**INSTRUCTIONS FOR THE TASK**
Could you write out the opening lines of the data, word for word, stopping after the line that contains "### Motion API"?

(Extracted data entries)

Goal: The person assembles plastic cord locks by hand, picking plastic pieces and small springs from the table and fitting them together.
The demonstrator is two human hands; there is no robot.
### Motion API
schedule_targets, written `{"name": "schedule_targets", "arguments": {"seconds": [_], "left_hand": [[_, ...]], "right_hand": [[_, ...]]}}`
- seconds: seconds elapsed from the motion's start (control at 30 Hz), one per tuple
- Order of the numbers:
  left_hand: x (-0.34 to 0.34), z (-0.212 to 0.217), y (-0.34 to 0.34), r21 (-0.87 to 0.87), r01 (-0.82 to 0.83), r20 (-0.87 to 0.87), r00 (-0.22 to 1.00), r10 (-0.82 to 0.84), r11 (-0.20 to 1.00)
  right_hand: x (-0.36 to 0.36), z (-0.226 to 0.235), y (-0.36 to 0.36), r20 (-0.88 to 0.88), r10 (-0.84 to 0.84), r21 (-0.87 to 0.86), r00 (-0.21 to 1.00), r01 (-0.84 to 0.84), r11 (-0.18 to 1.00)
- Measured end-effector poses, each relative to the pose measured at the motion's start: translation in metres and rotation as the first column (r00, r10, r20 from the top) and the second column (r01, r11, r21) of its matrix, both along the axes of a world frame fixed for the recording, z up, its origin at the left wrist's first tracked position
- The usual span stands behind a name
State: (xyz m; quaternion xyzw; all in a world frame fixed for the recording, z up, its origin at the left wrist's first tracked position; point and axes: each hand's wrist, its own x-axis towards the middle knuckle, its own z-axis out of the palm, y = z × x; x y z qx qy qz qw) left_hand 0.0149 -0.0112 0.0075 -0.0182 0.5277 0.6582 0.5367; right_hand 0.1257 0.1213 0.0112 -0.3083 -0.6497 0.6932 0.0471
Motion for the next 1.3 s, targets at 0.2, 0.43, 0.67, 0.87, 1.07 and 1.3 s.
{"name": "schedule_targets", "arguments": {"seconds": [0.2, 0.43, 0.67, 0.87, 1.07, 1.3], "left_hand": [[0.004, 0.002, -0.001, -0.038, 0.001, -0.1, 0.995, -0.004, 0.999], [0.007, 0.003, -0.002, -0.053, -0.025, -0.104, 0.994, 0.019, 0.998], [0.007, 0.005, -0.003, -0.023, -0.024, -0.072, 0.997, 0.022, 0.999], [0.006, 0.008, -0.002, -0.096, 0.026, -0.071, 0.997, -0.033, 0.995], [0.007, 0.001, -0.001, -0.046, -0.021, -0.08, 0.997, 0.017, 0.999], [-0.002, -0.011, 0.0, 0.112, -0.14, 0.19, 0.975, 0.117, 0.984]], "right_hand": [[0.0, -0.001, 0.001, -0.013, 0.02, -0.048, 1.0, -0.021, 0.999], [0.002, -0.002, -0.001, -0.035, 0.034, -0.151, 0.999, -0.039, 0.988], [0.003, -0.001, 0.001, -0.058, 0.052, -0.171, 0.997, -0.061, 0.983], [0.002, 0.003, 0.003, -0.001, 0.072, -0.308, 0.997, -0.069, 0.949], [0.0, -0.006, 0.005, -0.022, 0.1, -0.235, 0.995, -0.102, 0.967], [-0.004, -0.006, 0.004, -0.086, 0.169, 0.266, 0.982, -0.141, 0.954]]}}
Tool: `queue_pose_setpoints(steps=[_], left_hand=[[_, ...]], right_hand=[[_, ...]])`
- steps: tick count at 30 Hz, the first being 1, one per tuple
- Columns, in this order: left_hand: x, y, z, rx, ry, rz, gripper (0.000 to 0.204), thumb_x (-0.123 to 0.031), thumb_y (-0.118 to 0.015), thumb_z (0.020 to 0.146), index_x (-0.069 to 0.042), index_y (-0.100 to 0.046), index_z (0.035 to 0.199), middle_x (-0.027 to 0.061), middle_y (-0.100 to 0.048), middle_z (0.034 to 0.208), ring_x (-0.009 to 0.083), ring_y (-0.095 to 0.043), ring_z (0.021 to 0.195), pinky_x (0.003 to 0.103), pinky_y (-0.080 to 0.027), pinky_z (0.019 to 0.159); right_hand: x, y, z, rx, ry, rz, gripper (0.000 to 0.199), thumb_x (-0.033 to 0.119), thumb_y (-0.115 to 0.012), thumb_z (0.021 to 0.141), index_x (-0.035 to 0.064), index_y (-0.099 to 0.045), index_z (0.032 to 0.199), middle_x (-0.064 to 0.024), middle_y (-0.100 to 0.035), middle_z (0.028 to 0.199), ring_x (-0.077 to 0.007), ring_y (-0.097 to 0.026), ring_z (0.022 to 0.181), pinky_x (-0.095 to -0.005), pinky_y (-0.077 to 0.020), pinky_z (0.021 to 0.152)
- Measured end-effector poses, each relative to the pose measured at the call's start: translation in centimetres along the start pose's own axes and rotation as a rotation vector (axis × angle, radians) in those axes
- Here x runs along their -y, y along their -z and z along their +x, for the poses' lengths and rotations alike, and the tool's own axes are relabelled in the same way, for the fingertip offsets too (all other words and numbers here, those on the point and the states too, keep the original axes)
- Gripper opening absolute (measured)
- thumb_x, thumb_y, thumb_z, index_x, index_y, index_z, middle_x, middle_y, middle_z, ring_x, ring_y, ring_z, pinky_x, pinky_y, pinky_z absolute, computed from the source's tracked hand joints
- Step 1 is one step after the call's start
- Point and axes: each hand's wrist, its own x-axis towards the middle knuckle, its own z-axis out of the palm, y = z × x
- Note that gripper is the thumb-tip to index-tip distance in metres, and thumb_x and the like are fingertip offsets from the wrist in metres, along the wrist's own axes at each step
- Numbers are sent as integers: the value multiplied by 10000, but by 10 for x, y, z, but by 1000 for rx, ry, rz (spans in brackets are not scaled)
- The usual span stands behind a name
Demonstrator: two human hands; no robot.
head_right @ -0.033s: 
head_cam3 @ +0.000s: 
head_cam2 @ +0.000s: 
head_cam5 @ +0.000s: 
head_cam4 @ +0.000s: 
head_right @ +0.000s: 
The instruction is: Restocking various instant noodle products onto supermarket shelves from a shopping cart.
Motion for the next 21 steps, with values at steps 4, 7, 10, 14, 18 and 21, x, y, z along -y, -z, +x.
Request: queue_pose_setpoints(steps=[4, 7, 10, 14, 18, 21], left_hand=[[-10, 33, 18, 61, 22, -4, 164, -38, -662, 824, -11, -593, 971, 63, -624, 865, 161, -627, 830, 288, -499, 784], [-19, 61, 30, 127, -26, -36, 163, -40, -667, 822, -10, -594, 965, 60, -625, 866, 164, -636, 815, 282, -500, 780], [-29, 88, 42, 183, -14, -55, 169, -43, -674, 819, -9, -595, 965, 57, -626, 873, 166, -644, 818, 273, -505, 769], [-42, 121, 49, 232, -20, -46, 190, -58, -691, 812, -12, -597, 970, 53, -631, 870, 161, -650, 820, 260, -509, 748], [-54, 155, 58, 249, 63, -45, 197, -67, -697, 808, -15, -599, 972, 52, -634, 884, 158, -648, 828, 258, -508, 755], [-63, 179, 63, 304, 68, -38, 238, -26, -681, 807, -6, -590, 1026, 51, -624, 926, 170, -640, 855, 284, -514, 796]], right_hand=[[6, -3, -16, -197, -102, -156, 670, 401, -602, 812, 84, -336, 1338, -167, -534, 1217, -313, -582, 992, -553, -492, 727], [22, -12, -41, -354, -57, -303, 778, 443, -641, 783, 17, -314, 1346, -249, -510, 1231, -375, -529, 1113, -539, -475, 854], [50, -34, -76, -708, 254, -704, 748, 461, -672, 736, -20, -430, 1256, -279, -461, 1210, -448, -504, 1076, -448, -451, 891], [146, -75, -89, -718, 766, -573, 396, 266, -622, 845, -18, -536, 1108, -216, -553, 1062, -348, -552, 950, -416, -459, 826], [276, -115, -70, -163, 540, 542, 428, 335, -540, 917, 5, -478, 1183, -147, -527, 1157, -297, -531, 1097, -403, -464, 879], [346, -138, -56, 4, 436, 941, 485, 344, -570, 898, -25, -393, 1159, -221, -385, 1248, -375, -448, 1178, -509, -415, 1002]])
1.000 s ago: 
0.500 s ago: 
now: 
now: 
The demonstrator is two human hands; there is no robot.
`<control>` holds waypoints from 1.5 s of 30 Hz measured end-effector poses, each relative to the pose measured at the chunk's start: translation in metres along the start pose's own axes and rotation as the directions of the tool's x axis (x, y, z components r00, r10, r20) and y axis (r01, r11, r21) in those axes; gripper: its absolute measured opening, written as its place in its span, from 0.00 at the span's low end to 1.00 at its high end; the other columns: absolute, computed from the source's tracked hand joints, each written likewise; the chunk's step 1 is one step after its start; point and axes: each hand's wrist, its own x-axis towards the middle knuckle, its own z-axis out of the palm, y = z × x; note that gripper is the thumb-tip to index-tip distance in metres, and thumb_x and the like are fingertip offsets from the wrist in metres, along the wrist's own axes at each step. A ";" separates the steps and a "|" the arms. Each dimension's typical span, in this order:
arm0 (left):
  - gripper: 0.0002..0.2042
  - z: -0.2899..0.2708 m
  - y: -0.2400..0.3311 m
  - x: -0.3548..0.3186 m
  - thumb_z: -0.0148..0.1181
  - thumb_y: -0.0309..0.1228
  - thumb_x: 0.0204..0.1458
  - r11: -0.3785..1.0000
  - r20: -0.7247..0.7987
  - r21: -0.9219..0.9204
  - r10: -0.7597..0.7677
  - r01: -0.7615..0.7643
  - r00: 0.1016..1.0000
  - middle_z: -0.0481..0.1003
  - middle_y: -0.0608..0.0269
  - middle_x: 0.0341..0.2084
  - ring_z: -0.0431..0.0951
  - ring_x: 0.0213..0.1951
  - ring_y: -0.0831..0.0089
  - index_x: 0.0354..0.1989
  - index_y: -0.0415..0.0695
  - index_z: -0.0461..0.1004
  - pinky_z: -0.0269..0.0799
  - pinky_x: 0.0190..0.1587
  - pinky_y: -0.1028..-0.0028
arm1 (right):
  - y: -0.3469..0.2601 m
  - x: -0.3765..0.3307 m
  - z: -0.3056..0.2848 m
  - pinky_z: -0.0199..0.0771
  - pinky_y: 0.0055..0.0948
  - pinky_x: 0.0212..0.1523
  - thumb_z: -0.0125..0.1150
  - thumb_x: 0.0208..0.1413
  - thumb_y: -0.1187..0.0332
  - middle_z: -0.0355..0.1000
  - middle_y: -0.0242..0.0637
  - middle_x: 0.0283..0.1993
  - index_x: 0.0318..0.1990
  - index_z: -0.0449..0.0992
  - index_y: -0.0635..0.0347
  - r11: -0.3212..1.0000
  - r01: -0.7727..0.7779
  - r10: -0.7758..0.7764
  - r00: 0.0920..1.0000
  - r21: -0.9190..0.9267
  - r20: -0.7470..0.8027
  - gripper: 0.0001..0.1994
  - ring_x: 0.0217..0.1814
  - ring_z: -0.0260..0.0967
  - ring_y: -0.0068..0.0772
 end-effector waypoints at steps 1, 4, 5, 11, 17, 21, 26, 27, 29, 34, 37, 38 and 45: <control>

**ANSWER FOR THE TASK**
Goal: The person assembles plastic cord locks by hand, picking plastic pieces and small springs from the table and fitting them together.
The demonstrator is two human hands; there is no robot.
### Motion API

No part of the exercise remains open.